Ryan Norbauer spent half a decade and lots of of 1000’s of {dollars} reinventing each a part of the keyboard. It labored.
Photograph: Taeha Kim / Norbauer & Co

You’ll be able to examine Ryan Norbauer’s journey to develop the Seneca in the other article we just published. The temporary model is that this: the Seneca is a customized keyboard, a descendant of the aftermarket housings Norbauer used to make for Topre boards, besides right here it’s not simply the housing that’s customized. All the keyboard is made from elements you may’t get wherever else, inside a metallic chassis manufactured to a frankly pointless diploma of precision, and hand-assembled in Los Angeles by a small workforce of mildly well-known keyboard nerds.

It’s staggeringly heavy, ungodly costly, and unbelievably nice to kind on, in a method that perhaps solely diehard keyboard fans will totally admire.

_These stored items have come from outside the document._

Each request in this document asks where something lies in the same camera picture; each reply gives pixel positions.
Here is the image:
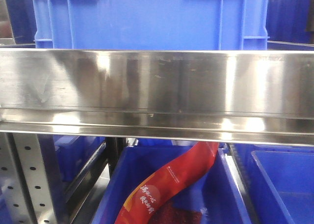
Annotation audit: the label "dark blue crate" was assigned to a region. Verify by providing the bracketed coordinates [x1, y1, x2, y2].
[5, 0, 36, 44]
[266, 0, 314, 44]

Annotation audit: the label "red printed packaging bag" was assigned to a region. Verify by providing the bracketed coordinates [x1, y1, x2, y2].
[115, 141, 219, 224]

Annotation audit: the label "dark blue crate upper left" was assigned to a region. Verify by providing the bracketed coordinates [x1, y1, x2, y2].
[5, 0, 36, 44]

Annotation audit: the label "perforated steel shelf upright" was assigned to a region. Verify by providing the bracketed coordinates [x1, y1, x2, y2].
[0, 133, 69, 224]

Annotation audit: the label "large blue crate on shelf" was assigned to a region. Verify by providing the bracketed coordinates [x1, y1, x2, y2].
[33, 0, 268, 51]

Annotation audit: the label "blue bin lower left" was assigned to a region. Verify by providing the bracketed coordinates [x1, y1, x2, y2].
[53, 135, 105, 182]

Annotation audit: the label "stainless steel shelf rail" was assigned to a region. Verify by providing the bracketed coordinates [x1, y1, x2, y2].
[0, 48, 314, 145]

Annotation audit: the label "dark blue crate upper right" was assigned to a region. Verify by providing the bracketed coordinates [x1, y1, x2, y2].
[266, 0, 314, 44]

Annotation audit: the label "blue bin lower right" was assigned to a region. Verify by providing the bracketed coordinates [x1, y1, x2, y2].
[247, 145, 314, 224]

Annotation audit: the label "blue bin lower middle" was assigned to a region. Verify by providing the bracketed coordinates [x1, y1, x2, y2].
[92, 145, 251, 224]

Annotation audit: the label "blue bin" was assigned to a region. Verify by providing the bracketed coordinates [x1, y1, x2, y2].
[92, 145, 251, 224]
[53, 135, 105, 182]
[247, 145, 314, 224]

For lack of a greater phrase, the Seneca feels everlasting. It weighs almost seven kilos and appears like clean concrete or worn-down stone. The case is milled aluminum, with a plasma-ceramic oxidized finish that has a heat grey textured look however feels completely clean. It’s really laborious to select up; there’s nowhere to curve your fingers underneath it. It’s speculated to go in your desk and keep there.

Two of the Seneca’s color options: travertine (left) and oxide (right, without keycaps).

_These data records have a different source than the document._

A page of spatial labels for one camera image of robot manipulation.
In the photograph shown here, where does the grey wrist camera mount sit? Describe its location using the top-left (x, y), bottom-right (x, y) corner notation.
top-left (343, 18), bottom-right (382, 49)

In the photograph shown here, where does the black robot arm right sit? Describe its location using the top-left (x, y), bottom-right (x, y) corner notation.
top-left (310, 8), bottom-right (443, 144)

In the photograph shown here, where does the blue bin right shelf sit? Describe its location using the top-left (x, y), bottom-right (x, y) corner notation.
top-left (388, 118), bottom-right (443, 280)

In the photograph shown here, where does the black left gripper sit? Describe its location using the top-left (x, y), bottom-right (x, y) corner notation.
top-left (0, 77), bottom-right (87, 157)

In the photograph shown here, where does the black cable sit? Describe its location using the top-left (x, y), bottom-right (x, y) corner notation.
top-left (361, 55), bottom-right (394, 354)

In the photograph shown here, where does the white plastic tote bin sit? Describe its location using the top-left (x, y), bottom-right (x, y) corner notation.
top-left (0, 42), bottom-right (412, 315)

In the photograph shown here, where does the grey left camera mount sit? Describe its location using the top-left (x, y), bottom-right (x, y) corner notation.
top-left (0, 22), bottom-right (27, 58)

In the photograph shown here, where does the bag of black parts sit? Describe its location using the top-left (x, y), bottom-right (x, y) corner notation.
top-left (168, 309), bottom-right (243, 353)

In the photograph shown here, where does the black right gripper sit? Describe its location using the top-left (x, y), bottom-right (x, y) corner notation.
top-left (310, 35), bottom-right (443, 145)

Two of the Seneca’s shade choices: travertine (left) and oxide (proper, with out keycaps).
Photograph by Nathan Edwards / The Verge

The switches and stabilizers were developed by Norbauer & Co. and are unique to the corporate’s keyboards, which is simply the Seneca for proper now. They’re essentially the most fascinating factor in regards to the keyboard — the entire cause I wished to check it. They’re phenomenal.

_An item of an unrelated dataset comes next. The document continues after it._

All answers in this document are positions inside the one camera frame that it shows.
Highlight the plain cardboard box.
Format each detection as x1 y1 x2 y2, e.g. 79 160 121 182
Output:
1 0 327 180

The switches are a riff on the Topre capacitive dome design (most famously discovered within the Happy Hacking Keyboard), however they’re smoother and fewer wobbly, with a deeper sound. Not like each different Topre-style change, they’re designed round MX-style keycaps from the beginning, so the housings don’t intervene with Cherry-profile keycaps. (This can be a larger deal than it might sound; it means the Seneca works with 1000’s of aftermarket keycap units, as a substitute of the naked handful that work with Topre boards).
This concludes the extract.